**Task**
Read through the listing, and wherever a line holds the word "could", return it.
Data for this task START
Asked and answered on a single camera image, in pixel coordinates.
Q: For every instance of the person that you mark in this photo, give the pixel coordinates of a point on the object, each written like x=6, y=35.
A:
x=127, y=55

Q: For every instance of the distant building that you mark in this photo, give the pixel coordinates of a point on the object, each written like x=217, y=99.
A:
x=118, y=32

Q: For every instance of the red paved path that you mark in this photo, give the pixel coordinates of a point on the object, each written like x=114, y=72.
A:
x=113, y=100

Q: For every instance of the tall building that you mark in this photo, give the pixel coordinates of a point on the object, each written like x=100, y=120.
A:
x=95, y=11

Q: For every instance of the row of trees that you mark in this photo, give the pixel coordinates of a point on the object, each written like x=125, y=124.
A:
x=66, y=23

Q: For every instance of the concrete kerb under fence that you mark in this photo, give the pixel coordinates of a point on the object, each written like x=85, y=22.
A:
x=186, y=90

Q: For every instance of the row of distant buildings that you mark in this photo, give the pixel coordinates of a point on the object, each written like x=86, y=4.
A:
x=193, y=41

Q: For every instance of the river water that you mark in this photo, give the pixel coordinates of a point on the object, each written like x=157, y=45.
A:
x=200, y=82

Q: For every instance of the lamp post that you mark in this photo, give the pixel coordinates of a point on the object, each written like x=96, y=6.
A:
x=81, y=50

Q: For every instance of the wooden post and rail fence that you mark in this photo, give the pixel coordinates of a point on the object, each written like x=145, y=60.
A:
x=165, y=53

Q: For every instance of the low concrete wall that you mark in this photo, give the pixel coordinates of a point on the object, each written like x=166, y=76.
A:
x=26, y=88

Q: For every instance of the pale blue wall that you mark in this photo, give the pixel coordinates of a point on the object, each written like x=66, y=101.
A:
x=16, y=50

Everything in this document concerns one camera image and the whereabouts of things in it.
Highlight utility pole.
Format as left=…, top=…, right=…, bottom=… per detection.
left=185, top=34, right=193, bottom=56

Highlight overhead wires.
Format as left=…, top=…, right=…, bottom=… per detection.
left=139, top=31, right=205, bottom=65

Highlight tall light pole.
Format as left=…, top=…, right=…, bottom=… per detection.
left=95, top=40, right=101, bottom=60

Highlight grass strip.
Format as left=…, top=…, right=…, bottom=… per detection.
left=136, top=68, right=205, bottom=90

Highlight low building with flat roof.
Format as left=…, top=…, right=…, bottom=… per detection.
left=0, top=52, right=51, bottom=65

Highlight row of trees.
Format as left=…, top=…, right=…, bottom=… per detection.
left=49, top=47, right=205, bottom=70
Data for this task END
Data for this task START
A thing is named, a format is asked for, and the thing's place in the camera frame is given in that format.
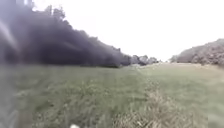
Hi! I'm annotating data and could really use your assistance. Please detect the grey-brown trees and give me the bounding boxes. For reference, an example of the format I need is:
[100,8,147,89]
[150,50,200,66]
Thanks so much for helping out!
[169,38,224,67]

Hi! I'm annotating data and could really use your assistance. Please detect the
Data for this task END
Data for this task START
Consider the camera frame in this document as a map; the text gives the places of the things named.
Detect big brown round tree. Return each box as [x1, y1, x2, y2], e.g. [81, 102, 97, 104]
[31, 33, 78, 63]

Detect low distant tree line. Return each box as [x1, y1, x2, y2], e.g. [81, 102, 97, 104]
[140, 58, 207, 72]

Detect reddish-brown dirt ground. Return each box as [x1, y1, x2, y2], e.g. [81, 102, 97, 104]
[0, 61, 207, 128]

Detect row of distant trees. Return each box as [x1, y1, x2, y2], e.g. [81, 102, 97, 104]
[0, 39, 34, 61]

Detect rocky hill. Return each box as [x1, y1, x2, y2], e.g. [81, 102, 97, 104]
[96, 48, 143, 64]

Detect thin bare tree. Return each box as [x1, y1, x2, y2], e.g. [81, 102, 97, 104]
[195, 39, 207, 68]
Data for this task END
**Answer space**
Hi! I'm annotating data and could really use your assistance. Please detect the grey-brown trees and give me the bounding boxes. For reference, an example of the format I need is:
Hi! I'm annotating data and could really use your assistance. Please detect the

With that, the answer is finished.